Users declare what resources they need, not where to get them. For example:

Task("train").set_resources({
    Resources(accelerator="A100"), 
    Resources(accelerator="tpu-v3-8")
})

SkyPilot decides where those accelerators exist and provisions accordingly.

5. Builds on Existing Compatibility Instead of Forcing Standards

SkyPilot leverages interfaces that already exist universally:

containers
Ray
object stores (S3, GCS, Azure Blob)
SSH-based provisioning
standard ML frameworks

This avoids the “universal cloud standardization” problem that derailed earlier intercloud proposals.

Weaknesses and Limitations

1. Designed for Batch Workloads Only

SkyPilot is not suitable for:

online services
latency-critical workloads
multi-tenant platforms
very fine-grained parallelism

Its model is explicitly batch-oriented.

2. Limited Executor Diversity (Today)

SkyPilot primarily runs jobs using Ray clusters.
Kubernetes and HPC executors exist but are early-stage or incomplete.

Large organizations heavily invested in Kubeflow, Argo, or Flyte will see SkyPilot as complementary, not a replacement.

3. Data Gravity Remains a Constraint

SkyPilot can synchronize inputs and outputs via object stores, but cannot eliminate:

large lakehouse replication
block storage movement
stateful service migration

Very large datasets create natural placement constraints.

4. Quotas and Hardware Shortages Still Apply

SkyPilot retries intelligently, but:

account-level quotas
cross-cloud hardware shortages
region-wide GPU scarcity

are still real limitations.

5. Operational Maturity Is Still Growing

Compared to Terraform, Kubernetes, Ray, or managed workflow systems:

documentation is improving
logs and debugging can be verbose
multi-cloud failure explanation requires cloud knowledge
integrations with enterprise IAM/VPCs are basic

SkyPilot is production-used by research and ML teams, but not yet standard in enterprise platforms.

Current Status (2025)

Across documentation, the NSDI’23 paper, and community activity:

Supported clouds: AWS, GCP, Azure
Supported on-prem: via local Kubernetes and Ray clusters
Primary executor: Ray (stable)
Kubernetes executor: experimental
Workload types: ML training, hyperparameter sweeps, analytics, ETL, HPC
Catalog: tens of thousands of instances and accelerator SKUs tracked
Community: active multi-institution research and engineering

SkyPilot is currently one of the most complete implementations of Sky Computing ideas.

Roadmap & Likely Evolution

Near-Term

Full-featured Kubernetes executor
Better on-prem burst support
Improved performance modeling and autoscaling
Integration with workflow systems (Airflow, Flyte, Prefect)
Stronger data caching and checkpointing strategies

Medium-Term

Policy-based placement: cost ceilings, carbon intensity, regions to avoid
Cloud-provider–agnostic network and identity primitives
Better support for multi-cloud stateful pipelines
Specialized execution backends (e.g., HPC schedulers, LSF/Slurm)

Long-Term

Competing intercloud brokers, not just SkyPilot
True “compute marketplace” behavior driven by availability + cost
Broader adoption in research, education, and enterprise ML stacks

SkyPilot’s modular design makes these trajectories realistic.

Where SkyPilot Fits

Good Fit

ML training and research workloads
GPU-scarce teams needing alternative capacity
HPC-style pipelines
Teams with mixed cloud credits
Organizations exploring Sky Computing

Not Ideal

Stateful applications with data gravity
Real-time interactive services
Strictly regulated enterprise environments
Workloads requiring full reproducibility across clouds

SkyPilot shines when hardware flexibility matters more than strict locality or uniformity.

Summary

SkyPilot is a pragmatic step toward Sky Computing.
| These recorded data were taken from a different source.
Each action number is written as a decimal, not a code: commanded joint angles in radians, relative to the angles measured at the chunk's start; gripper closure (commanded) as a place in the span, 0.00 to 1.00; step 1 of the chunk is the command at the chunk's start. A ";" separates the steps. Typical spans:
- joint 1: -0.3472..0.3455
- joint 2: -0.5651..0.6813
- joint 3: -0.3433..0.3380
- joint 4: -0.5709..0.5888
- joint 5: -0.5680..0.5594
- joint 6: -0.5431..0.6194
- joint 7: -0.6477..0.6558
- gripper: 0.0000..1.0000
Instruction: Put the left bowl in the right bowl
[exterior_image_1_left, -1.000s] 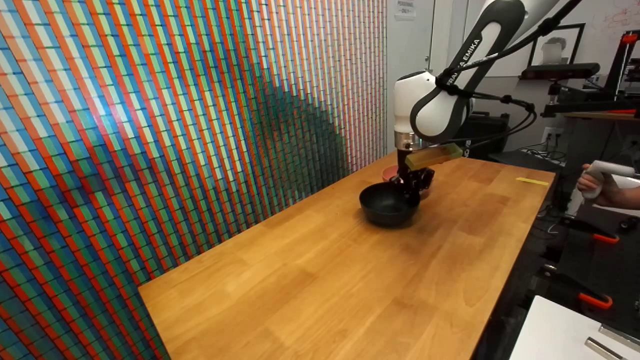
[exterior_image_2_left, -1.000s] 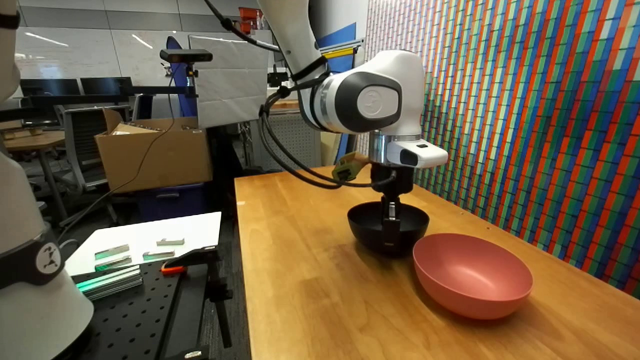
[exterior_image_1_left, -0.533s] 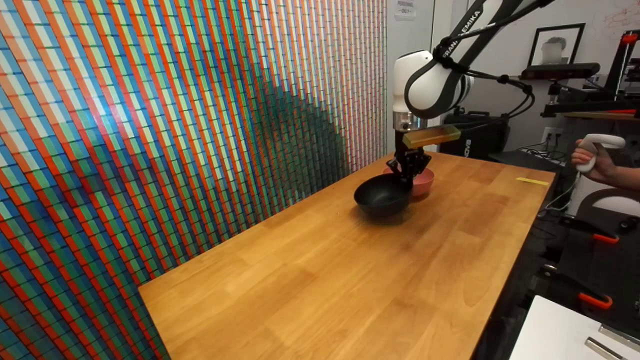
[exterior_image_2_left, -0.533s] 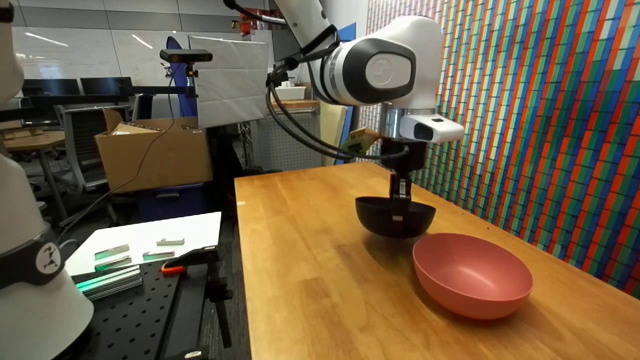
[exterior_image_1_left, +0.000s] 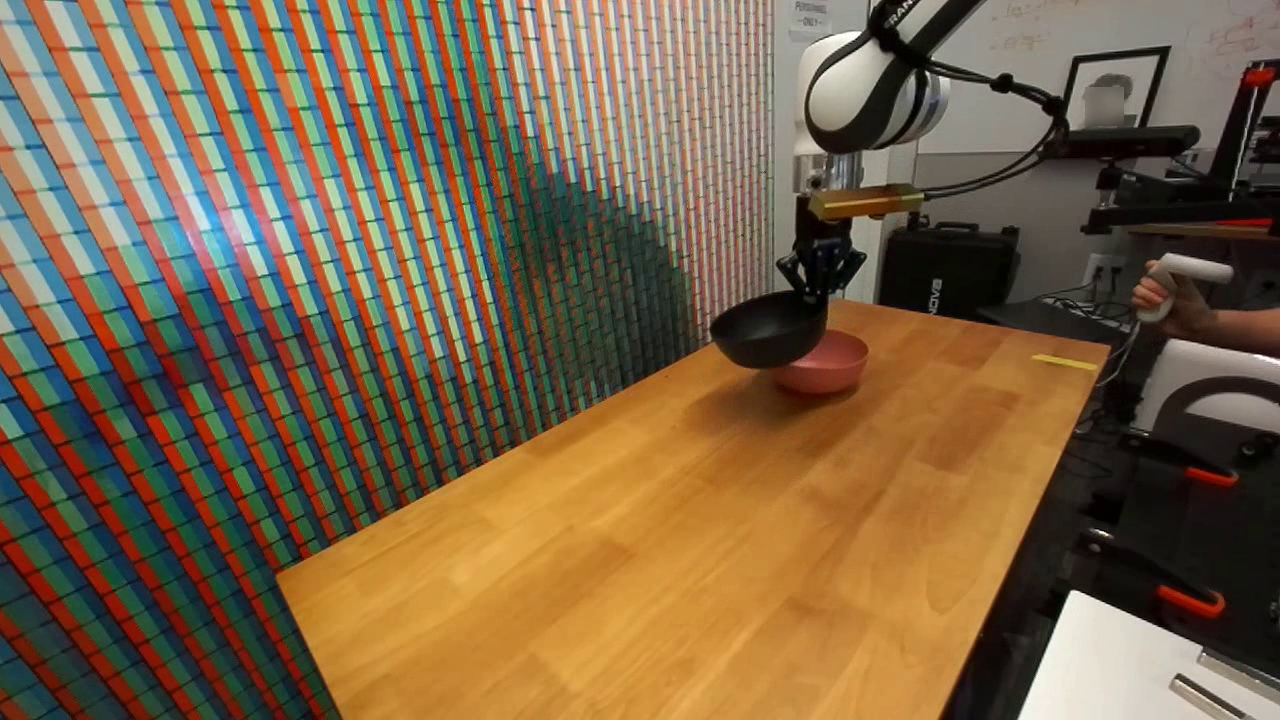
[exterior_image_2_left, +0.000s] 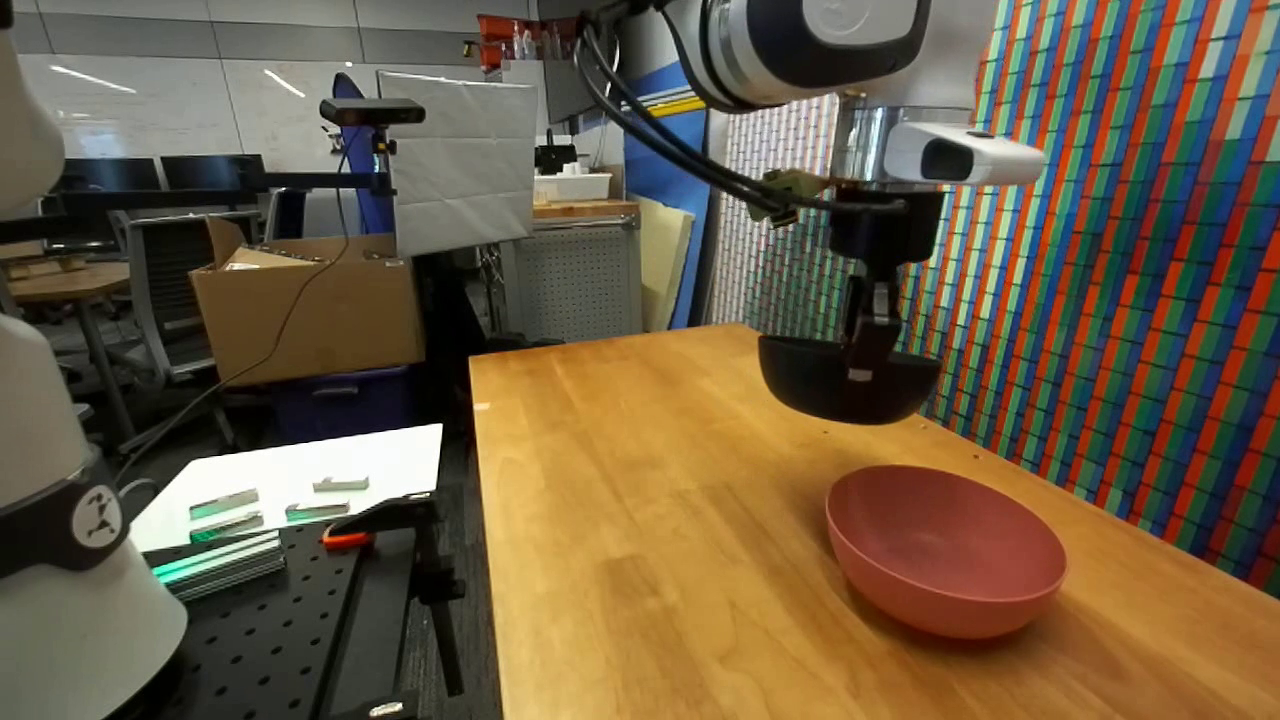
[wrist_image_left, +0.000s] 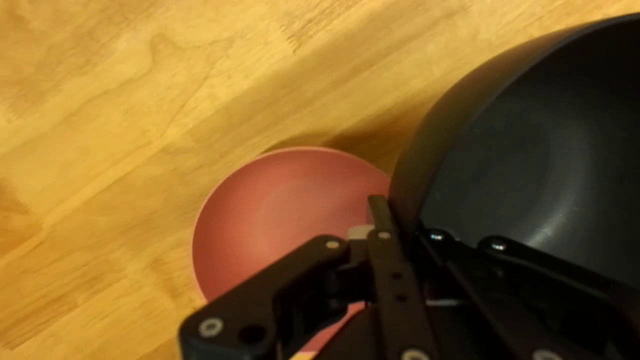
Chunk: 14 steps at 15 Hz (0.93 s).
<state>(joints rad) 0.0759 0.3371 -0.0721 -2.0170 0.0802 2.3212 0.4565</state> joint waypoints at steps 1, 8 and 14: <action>-0.030 0.000 -0.027 0.058 -0.034 -0.015 -0.001 0.96; -0.076 0.014 -0.071 0.047 -0.074 0.000 -0.001 0.96; -0.103 0.058 -0.081 0.039 -0.074 0.011 -0.009 0.96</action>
<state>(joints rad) -0.0218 0.3768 -0.1473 -1.9803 0.0107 2.3222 0.4561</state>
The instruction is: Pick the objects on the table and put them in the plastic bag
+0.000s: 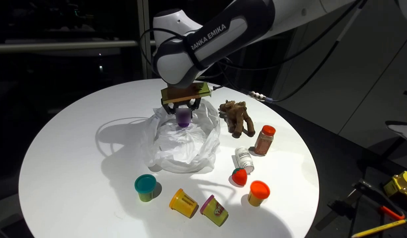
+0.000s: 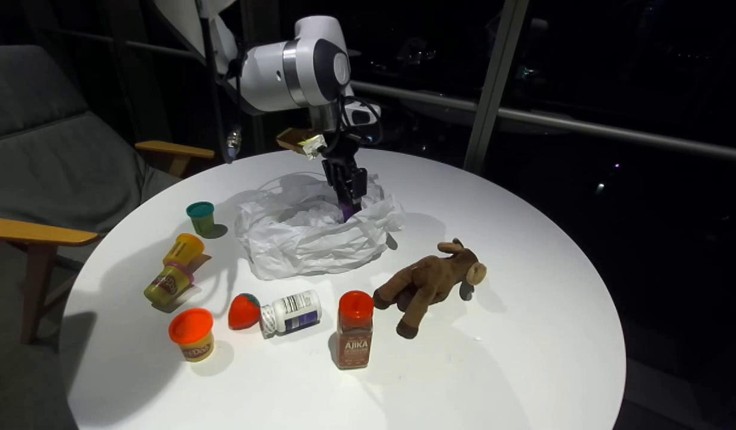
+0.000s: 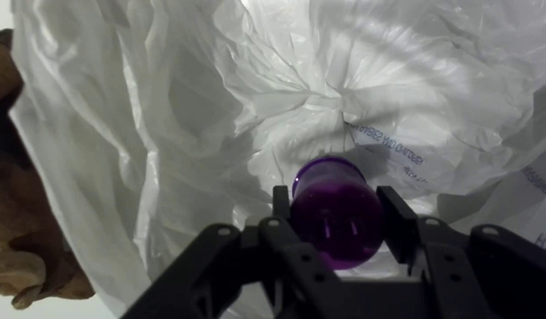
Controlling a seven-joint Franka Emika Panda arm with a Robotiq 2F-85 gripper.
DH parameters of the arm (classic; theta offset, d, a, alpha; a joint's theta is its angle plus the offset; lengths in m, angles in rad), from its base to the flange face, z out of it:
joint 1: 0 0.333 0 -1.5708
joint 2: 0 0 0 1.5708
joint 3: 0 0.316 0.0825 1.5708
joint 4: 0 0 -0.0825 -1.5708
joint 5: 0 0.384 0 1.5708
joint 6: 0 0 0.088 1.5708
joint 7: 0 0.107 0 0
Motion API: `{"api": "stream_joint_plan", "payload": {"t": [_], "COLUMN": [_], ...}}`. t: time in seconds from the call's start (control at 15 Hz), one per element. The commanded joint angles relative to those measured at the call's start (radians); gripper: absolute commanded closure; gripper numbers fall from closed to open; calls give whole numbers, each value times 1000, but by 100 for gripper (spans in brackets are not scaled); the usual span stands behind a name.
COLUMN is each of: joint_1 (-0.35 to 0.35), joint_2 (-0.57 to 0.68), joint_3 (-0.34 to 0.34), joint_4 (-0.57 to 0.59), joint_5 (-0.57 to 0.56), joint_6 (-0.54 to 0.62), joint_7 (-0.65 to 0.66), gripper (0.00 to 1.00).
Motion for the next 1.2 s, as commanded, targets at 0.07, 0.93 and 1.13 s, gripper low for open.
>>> {"api": "stream_joint_plan", "payload": {"t": [0.07, 0.93, 1.13], "joint_1": [-37, -3, -3], "joint_2": [47, -417, -517], "joint_3": [16, 6, 17], "joint_4": [121, -405, -547], "joint_5": [66, 64, 70], "joint_6": [-74, -132, -86], "joint_7": [-17, 36, 60], "gripper": [10, 0, 0]}}
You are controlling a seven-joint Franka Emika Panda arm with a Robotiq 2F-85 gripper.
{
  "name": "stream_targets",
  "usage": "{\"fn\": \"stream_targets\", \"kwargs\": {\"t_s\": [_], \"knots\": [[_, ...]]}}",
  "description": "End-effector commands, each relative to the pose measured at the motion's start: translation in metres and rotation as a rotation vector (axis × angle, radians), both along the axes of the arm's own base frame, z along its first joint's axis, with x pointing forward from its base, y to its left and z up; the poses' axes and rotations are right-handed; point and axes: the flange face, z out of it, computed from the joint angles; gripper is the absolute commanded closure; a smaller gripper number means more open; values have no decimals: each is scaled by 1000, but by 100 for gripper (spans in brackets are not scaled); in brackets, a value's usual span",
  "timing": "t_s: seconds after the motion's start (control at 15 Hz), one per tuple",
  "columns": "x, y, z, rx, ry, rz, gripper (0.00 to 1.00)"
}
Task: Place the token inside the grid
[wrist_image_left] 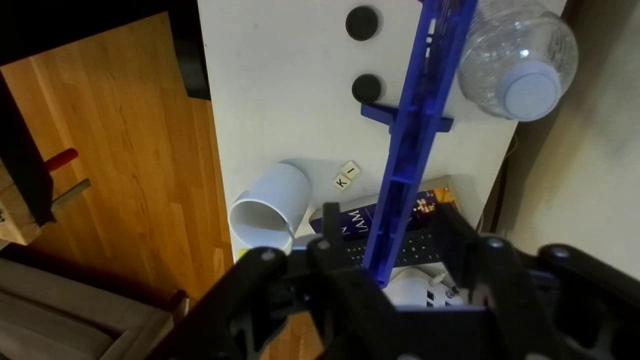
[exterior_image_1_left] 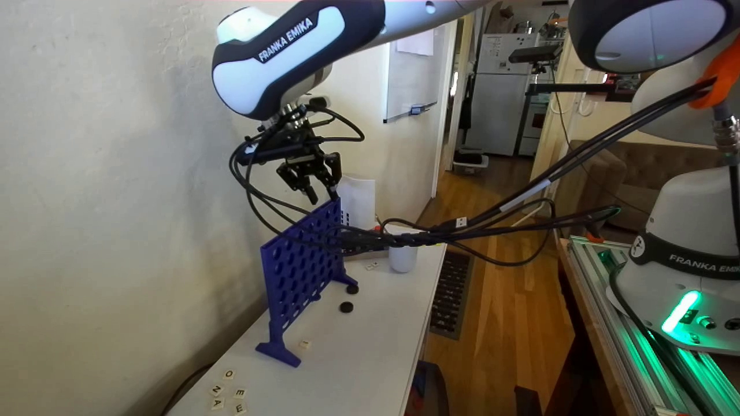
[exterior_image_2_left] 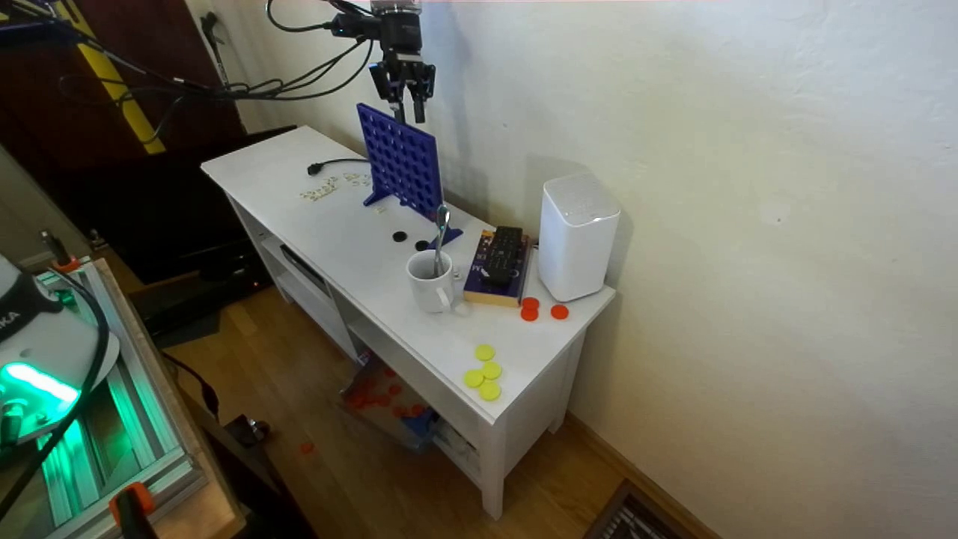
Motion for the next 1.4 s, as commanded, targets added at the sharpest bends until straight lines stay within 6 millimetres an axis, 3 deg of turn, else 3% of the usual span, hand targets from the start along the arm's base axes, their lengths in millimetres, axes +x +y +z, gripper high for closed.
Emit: {"fn": "stream_targets", "kwargs": {"t_s": [0.0,0.2,0.4,0.6,1.33], "knots": [[2,5,13,20,-16,35,17],[-15,-2,43,61,18,163,0],[-38,-18,70,122,39,329,0],[-71,-41,85,163,64,489,0],[-233,-110,89,199,30,1060,0]]}}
It abstracts cloud choice at the job level, enabling workloads to run wherever hardware, price, or availability is best. It doesn’t replace workflow engines or schedulers; instead, it complements them by solving a narrower but high-impact problem: multi-cloud placement for compute-heavy batch tasks.

Its strengths are availability, cost optimization, and hardware flexibility. Its limitations lie in areas it intentionally doesn't address: low-latency services, stateful pipelines, or strict enterprise operational constraints.

As cloud hardware diversity continues to grow, especially for accelerators, SkyPilot is well-positioned to become a foundational piece of the emerging intercloud ecosystem.